→ WHAT IS EXPECTED
Please return the lines of the data that contain "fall".

→ RECORDS TO PROCESS
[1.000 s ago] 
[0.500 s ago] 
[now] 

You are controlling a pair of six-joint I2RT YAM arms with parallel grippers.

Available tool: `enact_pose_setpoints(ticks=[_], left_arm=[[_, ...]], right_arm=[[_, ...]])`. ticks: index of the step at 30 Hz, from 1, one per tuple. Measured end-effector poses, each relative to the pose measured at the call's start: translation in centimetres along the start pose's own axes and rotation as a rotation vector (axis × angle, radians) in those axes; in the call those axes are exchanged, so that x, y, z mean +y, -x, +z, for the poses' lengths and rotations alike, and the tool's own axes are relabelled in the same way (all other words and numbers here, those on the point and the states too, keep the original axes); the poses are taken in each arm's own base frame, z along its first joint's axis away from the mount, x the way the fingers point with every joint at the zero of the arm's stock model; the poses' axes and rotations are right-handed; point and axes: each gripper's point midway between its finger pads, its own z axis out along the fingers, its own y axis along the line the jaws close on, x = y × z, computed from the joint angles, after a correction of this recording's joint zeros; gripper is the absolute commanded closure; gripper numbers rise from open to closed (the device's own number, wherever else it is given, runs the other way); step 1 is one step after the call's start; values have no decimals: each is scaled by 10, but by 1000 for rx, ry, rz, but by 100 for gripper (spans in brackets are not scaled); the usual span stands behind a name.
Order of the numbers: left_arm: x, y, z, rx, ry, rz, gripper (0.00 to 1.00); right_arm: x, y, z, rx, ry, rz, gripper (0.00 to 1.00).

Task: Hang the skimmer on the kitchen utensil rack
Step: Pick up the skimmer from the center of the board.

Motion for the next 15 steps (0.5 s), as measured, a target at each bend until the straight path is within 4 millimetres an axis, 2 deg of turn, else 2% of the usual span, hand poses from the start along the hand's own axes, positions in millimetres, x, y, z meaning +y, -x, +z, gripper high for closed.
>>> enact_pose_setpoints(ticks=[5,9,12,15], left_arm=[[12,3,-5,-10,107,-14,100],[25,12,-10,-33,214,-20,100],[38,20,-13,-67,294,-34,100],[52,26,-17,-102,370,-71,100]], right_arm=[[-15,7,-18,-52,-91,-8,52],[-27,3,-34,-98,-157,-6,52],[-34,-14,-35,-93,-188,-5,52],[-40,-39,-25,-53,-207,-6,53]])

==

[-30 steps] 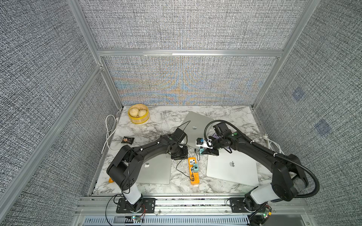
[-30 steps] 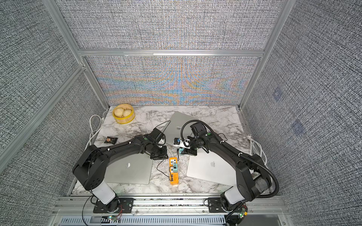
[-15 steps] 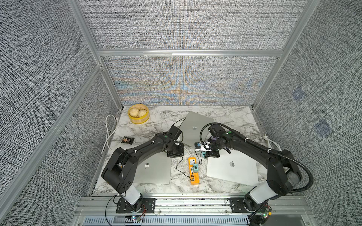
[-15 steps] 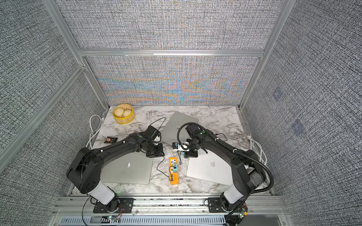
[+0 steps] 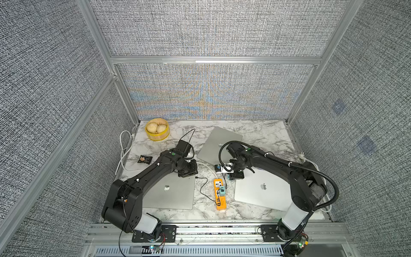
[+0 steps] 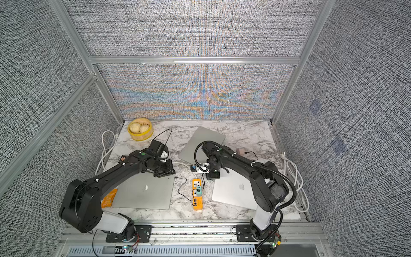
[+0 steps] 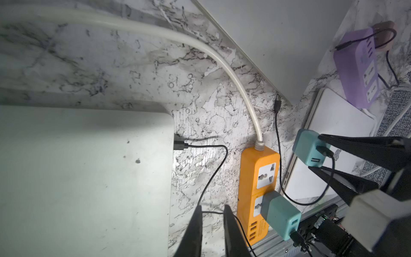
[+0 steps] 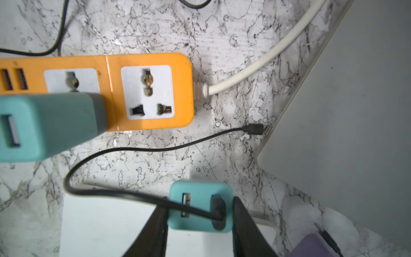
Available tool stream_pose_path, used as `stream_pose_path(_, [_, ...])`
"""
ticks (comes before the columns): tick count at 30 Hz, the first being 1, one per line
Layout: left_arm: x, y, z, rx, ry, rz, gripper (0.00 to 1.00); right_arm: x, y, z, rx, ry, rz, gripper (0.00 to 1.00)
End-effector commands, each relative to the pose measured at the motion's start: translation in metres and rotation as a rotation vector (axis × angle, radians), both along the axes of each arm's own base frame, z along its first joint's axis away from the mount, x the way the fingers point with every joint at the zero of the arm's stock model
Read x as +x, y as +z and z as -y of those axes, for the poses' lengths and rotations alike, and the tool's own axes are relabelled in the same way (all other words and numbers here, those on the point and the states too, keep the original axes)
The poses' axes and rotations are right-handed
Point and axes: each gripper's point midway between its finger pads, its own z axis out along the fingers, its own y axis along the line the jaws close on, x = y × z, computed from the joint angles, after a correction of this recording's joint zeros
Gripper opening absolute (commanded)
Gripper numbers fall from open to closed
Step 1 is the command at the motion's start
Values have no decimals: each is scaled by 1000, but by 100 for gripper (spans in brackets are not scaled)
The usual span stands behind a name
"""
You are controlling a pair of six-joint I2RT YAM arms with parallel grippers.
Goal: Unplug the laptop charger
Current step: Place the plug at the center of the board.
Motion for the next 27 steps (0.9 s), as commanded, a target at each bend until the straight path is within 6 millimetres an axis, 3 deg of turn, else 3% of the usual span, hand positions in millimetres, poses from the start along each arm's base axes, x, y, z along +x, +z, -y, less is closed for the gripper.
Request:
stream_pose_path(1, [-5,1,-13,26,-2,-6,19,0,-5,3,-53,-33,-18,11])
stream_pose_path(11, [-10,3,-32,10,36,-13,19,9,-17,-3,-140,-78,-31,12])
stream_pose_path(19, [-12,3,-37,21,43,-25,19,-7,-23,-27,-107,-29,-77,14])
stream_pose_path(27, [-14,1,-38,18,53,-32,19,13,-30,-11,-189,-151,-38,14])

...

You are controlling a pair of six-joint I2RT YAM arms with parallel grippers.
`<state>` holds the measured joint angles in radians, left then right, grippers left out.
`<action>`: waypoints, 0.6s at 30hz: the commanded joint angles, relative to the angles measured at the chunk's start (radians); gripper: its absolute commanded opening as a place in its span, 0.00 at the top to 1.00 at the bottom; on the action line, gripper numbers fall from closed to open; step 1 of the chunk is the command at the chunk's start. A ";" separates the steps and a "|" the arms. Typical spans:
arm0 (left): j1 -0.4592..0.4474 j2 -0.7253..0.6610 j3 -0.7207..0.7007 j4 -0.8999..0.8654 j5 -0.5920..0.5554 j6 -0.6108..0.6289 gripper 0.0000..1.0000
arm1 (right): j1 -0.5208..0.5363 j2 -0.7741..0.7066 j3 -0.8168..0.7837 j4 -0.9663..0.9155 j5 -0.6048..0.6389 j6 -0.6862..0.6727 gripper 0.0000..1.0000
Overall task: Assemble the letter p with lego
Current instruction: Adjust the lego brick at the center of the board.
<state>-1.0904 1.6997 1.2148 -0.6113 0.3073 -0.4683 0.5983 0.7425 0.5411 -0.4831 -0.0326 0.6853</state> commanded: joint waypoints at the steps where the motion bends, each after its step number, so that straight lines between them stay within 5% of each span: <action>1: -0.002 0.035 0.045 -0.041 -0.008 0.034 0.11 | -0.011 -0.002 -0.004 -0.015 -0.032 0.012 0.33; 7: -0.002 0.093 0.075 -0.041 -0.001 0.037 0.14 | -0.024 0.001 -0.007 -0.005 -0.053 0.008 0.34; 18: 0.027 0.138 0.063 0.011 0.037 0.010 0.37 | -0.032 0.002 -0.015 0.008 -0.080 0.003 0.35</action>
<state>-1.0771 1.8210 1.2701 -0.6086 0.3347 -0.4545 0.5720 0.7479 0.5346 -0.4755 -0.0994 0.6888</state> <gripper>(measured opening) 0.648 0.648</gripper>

→ WRITTEN REPLY
Gripper numbers fall from open to closed
`<action>`: waypoints, 0.6s at 30hz: the commanded joint angles, relative to the angles measured at the chunk's start (radians); gripper: its absolute commanded opening as a place in its span, 0.00 at the top to 1.00 at the bottom; on the action line, gripper numbers fall from closed to open; step 1 of the chunk is the command at the chunk's start. A ";" separates the steps and a "|" the arms. Typical spans:

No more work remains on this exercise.